> _WHAT THIS TASK INVOLVES_
Going down the listing below, print exactly each line from the one with "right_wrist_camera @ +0" up to and including the one with "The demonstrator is", and skip the rest.

____

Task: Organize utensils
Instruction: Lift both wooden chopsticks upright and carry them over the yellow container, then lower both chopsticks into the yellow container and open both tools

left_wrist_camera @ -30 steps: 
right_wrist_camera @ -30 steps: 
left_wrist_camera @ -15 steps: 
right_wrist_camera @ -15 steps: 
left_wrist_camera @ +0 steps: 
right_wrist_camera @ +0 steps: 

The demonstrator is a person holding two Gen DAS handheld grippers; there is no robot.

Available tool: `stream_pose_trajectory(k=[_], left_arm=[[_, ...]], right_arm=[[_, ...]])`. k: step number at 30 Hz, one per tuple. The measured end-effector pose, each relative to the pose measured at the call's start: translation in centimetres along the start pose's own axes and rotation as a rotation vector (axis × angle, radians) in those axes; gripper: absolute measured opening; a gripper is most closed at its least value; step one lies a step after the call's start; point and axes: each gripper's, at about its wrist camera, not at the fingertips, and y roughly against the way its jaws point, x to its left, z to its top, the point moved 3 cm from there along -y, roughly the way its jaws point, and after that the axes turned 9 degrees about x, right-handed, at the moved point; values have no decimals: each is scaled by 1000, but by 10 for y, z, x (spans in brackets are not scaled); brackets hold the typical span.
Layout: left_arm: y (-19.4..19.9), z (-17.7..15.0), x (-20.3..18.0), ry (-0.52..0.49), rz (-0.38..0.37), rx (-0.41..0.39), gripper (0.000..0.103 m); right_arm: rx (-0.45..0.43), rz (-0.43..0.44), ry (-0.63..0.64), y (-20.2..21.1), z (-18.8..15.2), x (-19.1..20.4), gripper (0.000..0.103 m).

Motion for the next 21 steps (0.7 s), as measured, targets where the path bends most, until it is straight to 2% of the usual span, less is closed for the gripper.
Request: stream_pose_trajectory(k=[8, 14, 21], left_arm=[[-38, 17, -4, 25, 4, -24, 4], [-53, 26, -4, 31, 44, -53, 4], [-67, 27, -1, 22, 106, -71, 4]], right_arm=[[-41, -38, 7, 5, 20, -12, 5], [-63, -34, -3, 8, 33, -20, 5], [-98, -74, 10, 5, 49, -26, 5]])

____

> _COMPLETED TASK_
right_wrist_camera @ +0 steps: 

The demonstrator is a person holding two Gen DAS handheld grippers; there is no robot.

The required output has now been supplied.